Source records

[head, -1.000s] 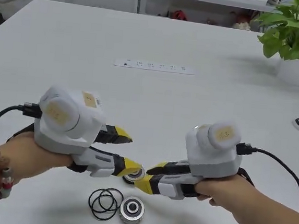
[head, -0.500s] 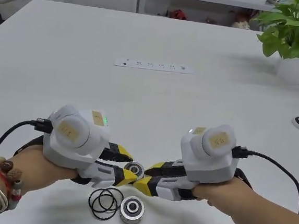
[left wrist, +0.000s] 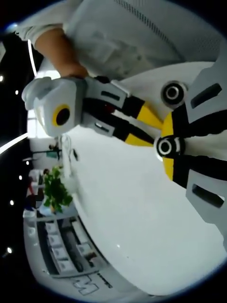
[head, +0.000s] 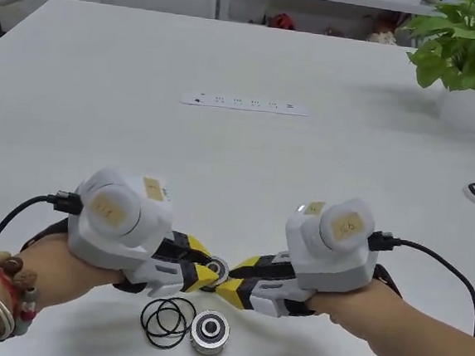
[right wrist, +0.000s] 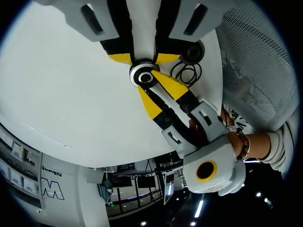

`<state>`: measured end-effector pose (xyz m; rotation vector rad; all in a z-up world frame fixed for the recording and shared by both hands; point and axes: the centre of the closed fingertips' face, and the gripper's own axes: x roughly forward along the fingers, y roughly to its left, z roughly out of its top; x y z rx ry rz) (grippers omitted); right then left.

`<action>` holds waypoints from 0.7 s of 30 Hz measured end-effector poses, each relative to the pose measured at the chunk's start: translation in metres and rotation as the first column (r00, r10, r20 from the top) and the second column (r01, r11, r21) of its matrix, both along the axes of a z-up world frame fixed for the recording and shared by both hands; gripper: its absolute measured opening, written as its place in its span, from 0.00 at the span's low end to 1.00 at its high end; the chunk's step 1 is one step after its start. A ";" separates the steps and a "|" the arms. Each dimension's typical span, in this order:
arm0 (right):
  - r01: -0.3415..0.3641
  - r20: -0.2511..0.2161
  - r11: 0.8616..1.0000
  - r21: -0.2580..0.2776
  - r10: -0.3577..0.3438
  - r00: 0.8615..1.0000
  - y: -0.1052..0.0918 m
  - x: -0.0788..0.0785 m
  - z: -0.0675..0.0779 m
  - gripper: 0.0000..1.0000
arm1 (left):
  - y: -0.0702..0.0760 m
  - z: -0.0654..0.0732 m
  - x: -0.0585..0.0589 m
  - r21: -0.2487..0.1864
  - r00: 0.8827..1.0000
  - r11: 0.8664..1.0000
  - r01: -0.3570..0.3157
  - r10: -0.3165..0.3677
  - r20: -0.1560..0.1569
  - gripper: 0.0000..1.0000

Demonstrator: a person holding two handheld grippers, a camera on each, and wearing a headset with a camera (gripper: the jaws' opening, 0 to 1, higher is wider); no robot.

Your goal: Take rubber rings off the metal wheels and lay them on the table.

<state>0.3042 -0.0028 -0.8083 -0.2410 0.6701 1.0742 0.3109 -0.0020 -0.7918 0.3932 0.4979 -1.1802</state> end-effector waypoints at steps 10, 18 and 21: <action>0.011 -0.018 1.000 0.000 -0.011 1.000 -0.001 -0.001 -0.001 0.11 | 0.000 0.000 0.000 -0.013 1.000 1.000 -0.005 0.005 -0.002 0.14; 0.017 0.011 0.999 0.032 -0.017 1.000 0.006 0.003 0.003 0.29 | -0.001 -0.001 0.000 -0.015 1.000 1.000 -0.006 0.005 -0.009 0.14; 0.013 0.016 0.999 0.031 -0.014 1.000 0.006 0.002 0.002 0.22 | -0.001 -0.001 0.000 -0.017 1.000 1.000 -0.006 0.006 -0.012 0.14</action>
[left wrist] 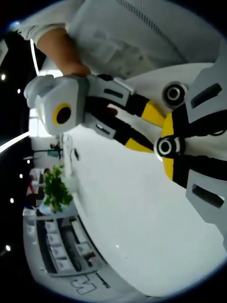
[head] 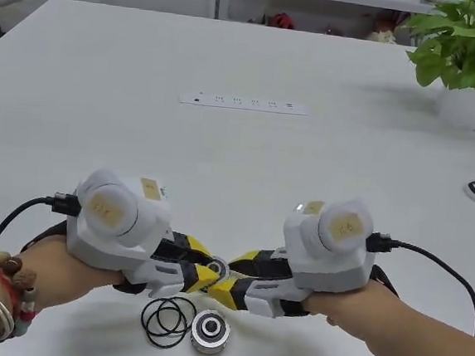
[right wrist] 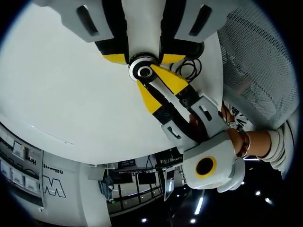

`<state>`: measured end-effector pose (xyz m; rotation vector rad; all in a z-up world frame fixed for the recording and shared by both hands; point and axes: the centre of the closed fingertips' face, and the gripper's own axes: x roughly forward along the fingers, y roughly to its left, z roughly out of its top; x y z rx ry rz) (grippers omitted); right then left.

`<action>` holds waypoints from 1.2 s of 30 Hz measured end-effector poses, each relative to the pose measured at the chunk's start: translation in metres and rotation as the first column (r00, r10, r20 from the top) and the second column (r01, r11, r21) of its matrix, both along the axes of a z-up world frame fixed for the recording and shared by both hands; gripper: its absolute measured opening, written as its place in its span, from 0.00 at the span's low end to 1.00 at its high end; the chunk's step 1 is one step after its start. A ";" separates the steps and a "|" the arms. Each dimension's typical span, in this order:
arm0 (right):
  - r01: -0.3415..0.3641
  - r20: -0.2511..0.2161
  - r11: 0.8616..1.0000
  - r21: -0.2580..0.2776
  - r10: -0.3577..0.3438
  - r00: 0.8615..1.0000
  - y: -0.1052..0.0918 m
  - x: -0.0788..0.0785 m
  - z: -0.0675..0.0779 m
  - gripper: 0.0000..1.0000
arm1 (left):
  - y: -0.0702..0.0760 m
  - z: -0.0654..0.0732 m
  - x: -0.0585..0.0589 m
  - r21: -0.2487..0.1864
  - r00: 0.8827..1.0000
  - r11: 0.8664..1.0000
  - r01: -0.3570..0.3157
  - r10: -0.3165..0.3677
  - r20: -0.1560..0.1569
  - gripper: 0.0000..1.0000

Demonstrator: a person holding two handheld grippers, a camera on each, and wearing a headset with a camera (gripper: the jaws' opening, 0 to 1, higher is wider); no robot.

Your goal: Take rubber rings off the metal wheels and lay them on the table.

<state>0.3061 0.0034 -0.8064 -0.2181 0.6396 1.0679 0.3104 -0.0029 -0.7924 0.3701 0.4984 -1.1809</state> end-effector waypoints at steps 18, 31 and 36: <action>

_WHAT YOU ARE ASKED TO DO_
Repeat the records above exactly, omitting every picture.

_EXPECTED OUTPUT_
[head, -1.000s] 
[head, -0.500s] 
[left wrist, +0.000s] 
[head, +0.000s] 
[right wrist, +0.000s] 

`<state>`: measured end-effector pose (xyz m; rotation vector rad; all in a z-up world frame fixed for the recording and shared by both hands; point and axes: the centre of the closed fingertips' face, and the gripper's own axes: x roughly forward along the fingers, y roughly to its left, z roughly out of its top; x y z rx ry rz) (grippers omitted); right then left.

`<action>` holds waypoints from 0.7 s of 30 Hz measured end-effector poses, each relative to the pose measured at the chunk's start: translation in metres and rotation as the first column (r00, r10, r20 from the top) and the second column (r01, r11, r21) of its matrix, both along the axes of a z-up world frame fixed for the recording and shared by both hands; gripper: its absolute measured opening, written as its place in its span, from 0.00 at the span's low end to 1.00 at its high end; the chunk's step 1 is one step after its start. A ";" separates the steps and a "|" the arms. Each dimension's typical span, in this order:
arm0 (right):
  - r01: -0.3415..0.3641
  - r20: -0.2511..0.2161
  - r11: 0.8616..1.0000
  - r21: -0.2580..0.2776
  - r10: -0.3577..0.3438
  - r00: 0.8615..1.0000
  - y: -0.1052..0.0918 m
  - x: -0.0788..0.0785 m
  - z: -0.0675..0.0779 m
  - gripper: 0.0000..1.0000
arm1 (left):
  - y: -0.0702..0.0760 m
  - z: -0.0654..0.0732 m
  - x: -0.0585..0.0589 m
  - r21: -0.2487..0.1864
  - r00: 0.8827..1.0000
  - r11: 0.8664..1.0000
  - r01: -0.3570..0.3157
  - r10: -0.3165..0.3677
  - r20: -0.1560..0.1569
  - gripper: 0.0000..1.0000

Demonstrator: a person holding two handheld grippers, a camera on each, and wearing a headset with a camera (gripper: the jaws' opening, 0 to 1, higher is wider); no robot.

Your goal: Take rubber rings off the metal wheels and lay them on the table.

<state>0.3042 -0.0028 -0.8083 -0.2410 0.6701 1.0742 0.3109 -0.0020 -0.7918 0.3932 0.4979 -1.1802</state> end-effector waypoints at steps 10, 18 and 21: <action>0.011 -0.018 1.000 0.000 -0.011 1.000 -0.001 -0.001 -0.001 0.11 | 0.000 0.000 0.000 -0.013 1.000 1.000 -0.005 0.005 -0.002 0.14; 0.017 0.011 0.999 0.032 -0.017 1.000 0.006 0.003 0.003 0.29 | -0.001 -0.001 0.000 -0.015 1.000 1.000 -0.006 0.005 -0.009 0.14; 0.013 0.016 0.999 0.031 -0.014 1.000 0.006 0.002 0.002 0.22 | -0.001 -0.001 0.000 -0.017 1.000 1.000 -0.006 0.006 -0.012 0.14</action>
[left wrist] 
[head] 
[right wrist] 

`<state>`: measured end-effector pose (xyz m; rotation vector rad; all in a z-up world frame fixed for the recording and shared by both hands; point and axes: the centre of the closed fingertips' face, and the gripper's own axes: x roughly forward along the fingers, y roughly to its left, z roughly out of its top; x y z rx ry rz) (grippers omitted); right then left.

`<action>` holds waypoints from 1.2 s of 30 Hz measured end-effector poses, each relative to the pose measured at the chunk's start: translation in metres and rotation as the first column (r00, r10, r20 from the top) and the second column (r01, r11, r21) of its matrix, both along the axes of a z-up world frame fixed for the recording and shared by both hands; gripper: its absolute measured opening, written as its place in its span, from 0.00 at the span's low end to 1.00 at its high end; the chunk's step 1 is one step after its start. A ";" separates the steps and a "|" the arms. Each dimension's typical span, in this order:
arm0 (right):
  - r01: -0.3415..0.3641
  - r20: -0.2511..0.2161
  - r11: 0.8616..1.0000
  - r21: -0.2580..0.2776
  - r10: -0.3577..0.3438
  - r00: 0.8615..1.0000
  - y: -0.1052..0.0918 m
  - x: -0.0788..0.0785 m
  - z: -0.0675..0.0779 m
  - gripper: 0.0000..1.0000
arm1 (left):
  - y: -0.0702..0.0760 m
  - z: -0.0654..0.0732 m
  - x: -0.0585..0.0589 m
  - r21: -0.2487..0.1864
  - r00: 0.8827..1.0000
  - r11: 0.8664..1.0000
  - r01: -0.3570..0.3157
  - r10: -0.3165..0.3677
  - r20: -0.1560..0.1569
  - gripper: 0.0000..1.0000

Demonstrator: a person holding two handheld grippers, a camera on each, and wearing a headset with a camera (gripper: the jaws' opening, 0 to 1, higher is wider); no robot.

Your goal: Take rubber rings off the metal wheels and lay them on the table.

<state>0.3061 0.0034 -0.8064 -0.2181 0.6396 1.0679 0.3104 -0.0029 -0.7924 0.3701 0.4984 -1.1809</state> end-effector waypoints at steps 18, 31 and 36: <action>

What this exercise required has been given in full.